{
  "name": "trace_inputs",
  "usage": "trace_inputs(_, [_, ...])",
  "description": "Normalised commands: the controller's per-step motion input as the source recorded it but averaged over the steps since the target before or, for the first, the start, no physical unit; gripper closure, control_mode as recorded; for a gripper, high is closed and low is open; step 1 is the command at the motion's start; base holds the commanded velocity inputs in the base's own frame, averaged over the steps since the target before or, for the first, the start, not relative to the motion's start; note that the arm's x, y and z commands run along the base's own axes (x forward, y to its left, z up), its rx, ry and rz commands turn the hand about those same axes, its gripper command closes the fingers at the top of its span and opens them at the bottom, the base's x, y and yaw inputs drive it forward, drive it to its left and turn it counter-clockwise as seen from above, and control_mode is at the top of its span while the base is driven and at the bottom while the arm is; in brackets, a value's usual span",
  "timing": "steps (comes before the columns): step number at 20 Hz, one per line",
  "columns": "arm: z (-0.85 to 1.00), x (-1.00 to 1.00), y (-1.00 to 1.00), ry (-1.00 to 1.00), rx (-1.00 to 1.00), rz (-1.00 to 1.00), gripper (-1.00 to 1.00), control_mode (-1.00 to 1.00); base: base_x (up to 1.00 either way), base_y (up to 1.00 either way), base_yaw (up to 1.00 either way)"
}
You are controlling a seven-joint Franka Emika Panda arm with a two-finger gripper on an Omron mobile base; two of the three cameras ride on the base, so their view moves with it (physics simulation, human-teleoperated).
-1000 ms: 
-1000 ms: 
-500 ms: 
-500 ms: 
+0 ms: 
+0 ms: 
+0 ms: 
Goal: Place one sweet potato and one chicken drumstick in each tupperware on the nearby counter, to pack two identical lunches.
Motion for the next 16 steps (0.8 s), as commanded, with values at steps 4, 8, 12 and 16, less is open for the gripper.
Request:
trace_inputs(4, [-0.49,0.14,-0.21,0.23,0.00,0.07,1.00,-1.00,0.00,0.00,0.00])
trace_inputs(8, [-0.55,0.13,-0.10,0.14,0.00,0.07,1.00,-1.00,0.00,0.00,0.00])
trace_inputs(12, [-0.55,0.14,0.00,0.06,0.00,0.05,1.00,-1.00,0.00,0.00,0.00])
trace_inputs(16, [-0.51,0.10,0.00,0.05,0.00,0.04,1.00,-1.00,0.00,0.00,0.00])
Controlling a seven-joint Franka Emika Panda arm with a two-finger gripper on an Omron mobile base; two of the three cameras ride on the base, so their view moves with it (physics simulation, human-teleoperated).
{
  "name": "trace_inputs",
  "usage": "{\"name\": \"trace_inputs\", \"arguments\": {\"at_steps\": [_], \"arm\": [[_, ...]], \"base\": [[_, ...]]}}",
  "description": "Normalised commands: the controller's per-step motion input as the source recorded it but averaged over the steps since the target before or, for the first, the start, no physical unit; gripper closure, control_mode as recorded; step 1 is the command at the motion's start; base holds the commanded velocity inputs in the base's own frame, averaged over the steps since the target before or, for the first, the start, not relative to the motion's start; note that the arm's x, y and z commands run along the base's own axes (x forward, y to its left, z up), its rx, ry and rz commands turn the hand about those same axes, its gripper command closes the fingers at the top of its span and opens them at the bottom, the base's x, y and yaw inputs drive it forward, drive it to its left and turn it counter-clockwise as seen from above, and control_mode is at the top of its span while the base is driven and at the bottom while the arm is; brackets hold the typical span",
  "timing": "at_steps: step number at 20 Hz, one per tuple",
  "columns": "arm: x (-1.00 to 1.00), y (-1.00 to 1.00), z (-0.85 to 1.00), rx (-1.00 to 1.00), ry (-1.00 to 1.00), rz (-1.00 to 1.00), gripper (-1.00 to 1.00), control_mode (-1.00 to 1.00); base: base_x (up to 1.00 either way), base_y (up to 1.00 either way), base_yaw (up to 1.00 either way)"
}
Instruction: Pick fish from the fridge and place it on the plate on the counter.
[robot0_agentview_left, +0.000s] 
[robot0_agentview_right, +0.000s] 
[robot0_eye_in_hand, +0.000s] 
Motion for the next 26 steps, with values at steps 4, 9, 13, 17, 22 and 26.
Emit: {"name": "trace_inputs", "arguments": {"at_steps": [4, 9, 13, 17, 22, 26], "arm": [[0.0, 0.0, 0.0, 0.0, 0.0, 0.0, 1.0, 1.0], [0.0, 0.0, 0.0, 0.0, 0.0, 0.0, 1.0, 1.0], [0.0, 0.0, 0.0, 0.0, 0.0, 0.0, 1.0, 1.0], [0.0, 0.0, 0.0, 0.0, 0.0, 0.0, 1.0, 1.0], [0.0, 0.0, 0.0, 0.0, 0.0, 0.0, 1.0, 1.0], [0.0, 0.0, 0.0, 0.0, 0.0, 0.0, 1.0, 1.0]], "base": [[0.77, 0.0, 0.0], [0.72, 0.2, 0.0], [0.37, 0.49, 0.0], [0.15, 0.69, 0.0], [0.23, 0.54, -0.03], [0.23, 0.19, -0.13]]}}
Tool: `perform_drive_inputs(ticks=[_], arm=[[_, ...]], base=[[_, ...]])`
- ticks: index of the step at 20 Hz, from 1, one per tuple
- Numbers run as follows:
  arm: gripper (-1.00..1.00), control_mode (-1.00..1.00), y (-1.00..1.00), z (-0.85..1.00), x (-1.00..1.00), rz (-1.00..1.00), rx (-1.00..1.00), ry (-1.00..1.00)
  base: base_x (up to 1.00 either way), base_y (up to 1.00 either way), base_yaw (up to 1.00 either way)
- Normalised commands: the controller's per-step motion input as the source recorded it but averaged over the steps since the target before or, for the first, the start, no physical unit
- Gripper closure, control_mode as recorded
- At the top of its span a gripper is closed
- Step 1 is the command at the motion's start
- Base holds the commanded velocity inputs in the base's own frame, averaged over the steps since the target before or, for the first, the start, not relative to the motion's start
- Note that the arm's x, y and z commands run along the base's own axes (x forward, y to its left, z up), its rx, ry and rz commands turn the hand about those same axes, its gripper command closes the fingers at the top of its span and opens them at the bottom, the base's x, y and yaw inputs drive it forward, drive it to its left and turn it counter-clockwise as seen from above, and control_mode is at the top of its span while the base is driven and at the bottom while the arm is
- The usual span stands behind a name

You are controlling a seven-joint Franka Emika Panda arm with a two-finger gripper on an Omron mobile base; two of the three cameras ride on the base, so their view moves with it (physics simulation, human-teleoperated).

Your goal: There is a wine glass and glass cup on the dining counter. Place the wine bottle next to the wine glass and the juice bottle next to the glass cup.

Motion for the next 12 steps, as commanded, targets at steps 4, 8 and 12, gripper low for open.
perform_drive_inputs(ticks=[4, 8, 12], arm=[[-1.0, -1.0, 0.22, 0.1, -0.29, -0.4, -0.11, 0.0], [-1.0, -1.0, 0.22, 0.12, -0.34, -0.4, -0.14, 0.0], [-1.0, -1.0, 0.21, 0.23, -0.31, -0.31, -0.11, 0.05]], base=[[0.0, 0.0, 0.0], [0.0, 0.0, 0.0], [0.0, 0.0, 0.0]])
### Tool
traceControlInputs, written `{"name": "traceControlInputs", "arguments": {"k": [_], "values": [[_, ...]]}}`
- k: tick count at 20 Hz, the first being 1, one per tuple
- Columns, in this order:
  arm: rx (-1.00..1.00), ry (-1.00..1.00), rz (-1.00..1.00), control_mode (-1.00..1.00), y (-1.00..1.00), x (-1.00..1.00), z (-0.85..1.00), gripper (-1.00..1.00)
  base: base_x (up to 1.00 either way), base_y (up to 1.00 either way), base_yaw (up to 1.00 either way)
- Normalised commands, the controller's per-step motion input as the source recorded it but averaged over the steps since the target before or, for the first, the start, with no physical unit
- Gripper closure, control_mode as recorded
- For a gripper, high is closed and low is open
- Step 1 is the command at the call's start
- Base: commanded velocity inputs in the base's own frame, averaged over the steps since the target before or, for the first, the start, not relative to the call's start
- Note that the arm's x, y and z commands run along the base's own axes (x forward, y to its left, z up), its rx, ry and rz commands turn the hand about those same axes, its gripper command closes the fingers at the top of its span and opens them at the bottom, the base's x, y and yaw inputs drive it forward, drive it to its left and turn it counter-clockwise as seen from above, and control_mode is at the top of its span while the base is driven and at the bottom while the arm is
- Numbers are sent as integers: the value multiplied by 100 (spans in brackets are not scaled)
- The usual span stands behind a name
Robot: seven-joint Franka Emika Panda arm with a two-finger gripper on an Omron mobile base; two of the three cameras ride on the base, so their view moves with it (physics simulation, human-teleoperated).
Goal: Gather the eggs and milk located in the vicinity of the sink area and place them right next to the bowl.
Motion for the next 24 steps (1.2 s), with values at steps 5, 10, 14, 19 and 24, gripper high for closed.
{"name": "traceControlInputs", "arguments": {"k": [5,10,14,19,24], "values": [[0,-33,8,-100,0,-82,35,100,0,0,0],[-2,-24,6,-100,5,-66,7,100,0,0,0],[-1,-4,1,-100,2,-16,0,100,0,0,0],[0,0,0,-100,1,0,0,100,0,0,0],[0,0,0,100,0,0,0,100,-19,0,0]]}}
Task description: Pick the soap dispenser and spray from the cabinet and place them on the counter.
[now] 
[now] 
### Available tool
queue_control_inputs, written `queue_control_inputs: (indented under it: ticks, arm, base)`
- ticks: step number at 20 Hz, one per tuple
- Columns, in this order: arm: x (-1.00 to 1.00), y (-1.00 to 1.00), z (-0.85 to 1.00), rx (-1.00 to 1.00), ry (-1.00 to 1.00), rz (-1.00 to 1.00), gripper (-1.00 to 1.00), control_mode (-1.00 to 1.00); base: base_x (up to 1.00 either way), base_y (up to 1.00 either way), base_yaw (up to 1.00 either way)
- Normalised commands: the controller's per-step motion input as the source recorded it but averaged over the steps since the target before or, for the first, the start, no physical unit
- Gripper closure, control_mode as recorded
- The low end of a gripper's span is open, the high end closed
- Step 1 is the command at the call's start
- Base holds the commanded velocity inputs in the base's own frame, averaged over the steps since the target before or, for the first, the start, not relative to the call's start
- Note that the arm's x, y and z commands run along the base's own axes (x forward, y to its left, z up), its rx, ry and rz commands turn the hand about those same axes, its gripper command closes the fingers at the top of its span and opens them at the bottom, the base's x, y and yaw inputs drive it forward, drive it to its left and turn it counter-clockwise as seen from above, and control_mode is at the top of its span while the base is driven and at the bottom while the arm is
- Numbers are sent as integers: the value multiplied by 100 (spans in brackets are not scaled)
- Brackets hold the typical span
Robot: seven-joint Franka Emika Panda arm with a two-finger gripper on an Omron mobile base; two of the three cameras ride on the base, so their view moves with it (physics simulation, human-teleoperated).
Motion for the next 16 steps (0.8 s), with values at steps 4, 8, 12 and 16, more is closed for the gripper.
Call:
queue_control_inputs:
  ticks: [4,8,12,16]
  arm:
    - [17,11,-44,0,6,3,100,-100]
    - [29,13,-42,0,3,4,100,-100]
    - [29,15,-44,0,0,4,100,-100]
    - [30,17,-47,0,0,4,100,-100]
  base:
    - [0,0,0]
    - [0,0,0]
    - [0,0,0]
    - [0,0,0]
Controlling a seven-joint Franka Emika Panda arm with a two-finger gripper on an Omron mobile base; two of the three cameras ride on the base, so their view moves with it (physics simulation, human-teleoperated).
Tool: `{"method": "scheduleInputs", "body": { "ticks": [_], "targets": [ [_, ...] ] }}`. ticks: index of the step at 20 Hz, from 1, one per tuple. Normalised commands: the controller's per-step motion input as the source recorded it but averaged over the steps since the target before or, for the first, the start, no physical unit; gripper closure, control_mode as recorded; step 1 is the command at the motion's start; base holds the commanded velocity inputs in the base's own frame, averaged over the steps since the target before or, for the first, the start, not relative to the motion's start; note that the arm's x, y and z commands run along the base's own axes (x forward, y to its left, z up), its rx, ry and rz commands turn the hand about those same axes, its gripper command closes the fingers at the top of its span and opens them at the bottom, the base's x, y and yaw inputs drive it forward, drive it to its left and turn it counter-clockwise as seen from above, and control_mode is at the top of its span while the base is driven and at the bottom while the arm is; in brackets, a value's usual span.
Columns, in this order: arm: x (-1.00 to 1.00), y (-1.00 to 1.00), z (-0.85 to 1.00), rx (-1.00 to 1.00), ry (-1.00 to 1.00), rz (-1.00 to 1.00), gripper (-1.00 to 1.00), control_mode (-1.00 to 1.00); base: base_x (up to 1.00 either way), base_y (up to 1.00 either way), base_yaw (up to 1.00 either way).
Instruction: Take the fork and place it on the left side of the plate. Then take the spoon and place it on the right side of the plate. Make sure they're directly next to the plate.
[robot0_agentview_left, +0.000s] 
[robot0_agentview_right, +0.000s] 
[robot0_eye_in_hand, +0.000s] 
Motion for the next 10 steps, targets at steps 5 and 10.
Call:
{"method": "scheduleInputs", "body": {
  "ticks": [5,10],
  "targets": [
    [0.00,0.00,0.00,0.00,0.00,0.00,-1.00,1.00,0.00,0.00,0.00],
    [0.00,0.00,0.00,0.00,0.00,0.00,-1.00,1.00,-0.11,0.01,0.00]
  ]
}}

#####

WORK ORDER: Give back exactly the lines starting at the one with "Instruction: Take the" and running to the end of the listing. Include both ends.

RESULT OF THE EXERCISE:
Instruction: Take the fork and place it on the left side of the plate. Then take the spoon and place it on the right side of the plate. Make sure they're directly next to the plate.
[robot0_agentview_left, +0.000s] 
[robot0_agentview_right, +0.000s] 
[robot0_eye_in_hand, +0.000s] 
Motion for the next 10 steps, targets at steps 5 and 10.
Call:
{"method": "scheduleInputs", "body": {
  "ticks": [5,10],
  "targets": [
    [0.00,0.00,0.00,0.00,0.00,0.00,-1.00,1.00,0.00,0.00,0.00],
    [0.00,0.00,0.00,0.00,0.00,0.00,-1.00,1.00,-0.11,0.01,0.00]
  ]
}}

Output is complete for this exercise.